PFAS analysis script

Description

Per- and polyfluoroalkyl substances (PFAS) such as perfluorooctanesulfonic acids (PFOS) and other fluorinated surfactants have shifted into focus as a group of compounds of concern. Based on mass spec measurements, hints on the presence of these and similar compound classes can be gained from combining information on
  • known or suspected compounds,
  • typical MS1 in-source fragments,
  • homologue series characteristics for polymers,
  • typical MS2 fragments and
  • often small to negative mass defects.
The annotation of this information to profiles during a project calculation with enviMass is based on a Comparison script and further inputs in the compound tables and Settings. This results in a .csv-file export containing all annotated information, and a search tag which can be used for filtering out the relevant profiles, and as described in the below sections.

→ Back to topic overview.

Usage & data inputs

Script inclusion via comparison editor
To annotate the various PFAS information to each profile, include the Comparisons workflow step in the red section of the Workflow options tab and download the script

→ PfasProfileFilter.r

and place it as-is in the scripts folder of your enviMass project. Then, press button Settings → Apply.

Next, navigate to the tab Settings → Comparisons. Therein, set up a new comparison by defining the Name of comparison (e.g., PFAS_search), and by including the following specifications in the comparison editor, as exemplified with the right-sided screenshot:


  • search_targetsuspects: Whether to annotate target/suspect screening matches, TRUE or FALSE.

  • search_insourcefrag: Whether to annotate matches with co-eluting MS1 in-source fragments, TRUE or FALSE.

  • search_homologues: Whether to annotate homologue series for profile peaks, TRUE or FALSE.


  • search_MS2masses: Whether to annotate MS2 fragments of the profile peaks, TRUE or FALSE.

  • MS2_masses: m/z values for MS2 fragments (R vector <- c() definition with comma-separated numeric mass values).

  • mztol: MS2 mass accuray [mmu]. Is being set to 2 mmu if not defined here.

  • peakshape_for_methods: for which MS2 method a MS2 vs MS1 peak shape correlation should be run (R vector <- c() definition with comma-separated quoted characters).
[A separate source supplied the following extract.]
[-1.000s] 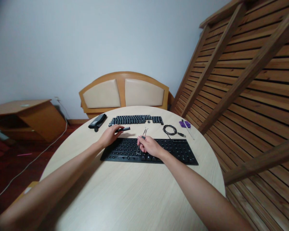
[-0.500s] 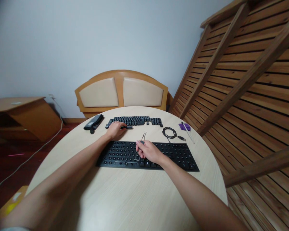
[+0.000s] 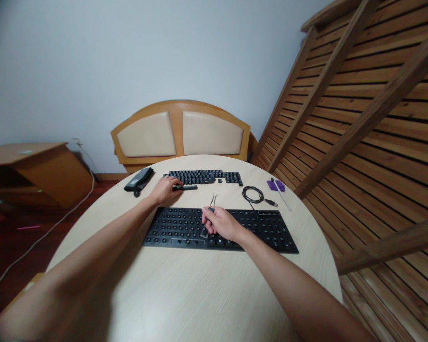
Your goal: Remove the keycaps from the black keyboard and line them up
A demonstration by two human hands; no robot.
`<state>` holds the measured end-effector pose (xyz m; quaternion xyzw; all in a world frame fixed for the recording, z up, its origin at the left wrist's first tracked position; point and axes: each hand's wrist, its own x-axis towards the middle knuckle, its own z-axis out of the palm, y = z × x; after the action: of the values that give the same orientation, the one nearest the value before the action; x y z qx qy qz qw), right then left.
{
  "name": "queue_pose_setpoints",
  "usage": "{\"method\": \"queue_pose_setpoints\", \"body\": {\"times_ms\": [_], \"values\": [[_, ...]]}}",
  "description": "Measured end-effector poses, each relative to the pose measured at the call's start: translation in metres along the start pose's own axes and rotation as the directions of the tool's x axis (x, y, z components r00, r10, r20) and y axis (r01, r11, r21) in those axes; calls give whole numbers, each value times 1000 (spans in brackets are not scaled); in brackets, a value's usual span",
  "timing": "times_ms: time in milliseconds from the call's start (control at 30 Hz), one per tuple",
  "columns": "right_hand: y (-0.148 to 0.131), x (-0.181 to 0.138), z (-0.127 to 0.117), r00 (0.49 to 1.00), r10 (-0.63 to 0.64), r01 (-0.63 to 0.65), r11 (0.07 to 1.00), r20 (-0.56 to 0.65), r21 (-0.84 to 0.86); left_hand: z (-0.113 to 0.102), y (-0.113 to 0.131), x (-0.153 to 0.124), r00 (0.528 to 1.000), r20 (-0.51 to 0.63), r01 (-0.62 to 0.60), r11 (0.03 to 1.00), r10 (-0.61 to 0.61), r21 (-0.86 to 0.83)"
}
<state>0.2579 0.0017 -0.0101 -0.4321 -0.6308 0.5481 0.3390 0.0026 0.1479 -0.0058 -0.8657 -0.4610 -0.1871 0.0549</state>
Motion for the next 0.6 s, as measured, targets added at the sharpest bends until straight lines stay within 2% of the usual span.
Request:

Can be DIA and/or default, but not DDA. If not defined, no peak shape correlation will be run for any MS2 method, which might sometimes be the intended option.


  • script(PfasProfileFilter): include as-is to embed the script.

For setting up the comparison, adhere to the R syntax (i.e., assignment of TRUE / FALSE with arrows, specification of vector with <- c()) as shown on the screenshot. Include the script itself with the final command script(PfasProfileFilter). Finally, use the button Save this comparison to make your specifications permanent.

Depending on which of the four annotations that you have now set to TRUE, check each of the additional data inputs as described below:

→ Comparison text to copy and paste:
search_targetsuspects <- TRUE; search_insourcefrag <- TRUE; search_homologues <- TRUE; search_MS2masses <- TRUE; MS2_masses <- c(); mztol <- 2; peakshape_for_methods <- c("DIA", "default"); script(PfasProfileFilter);


→ general information on comparisons   

1. PFAS-targets & -suspects
Relevant when comparison parameter search_targetsuspects is set to TRUE.

Add your → target and suspect compounds in the regular way with the tab Compounds → Targets, where you may also define very large RT tolerances for your individual suspect compounds to cover the full elution range. Enable the target screening step in in the green Compounds section of the tab Workflow options, and again press the Settings → Apply button.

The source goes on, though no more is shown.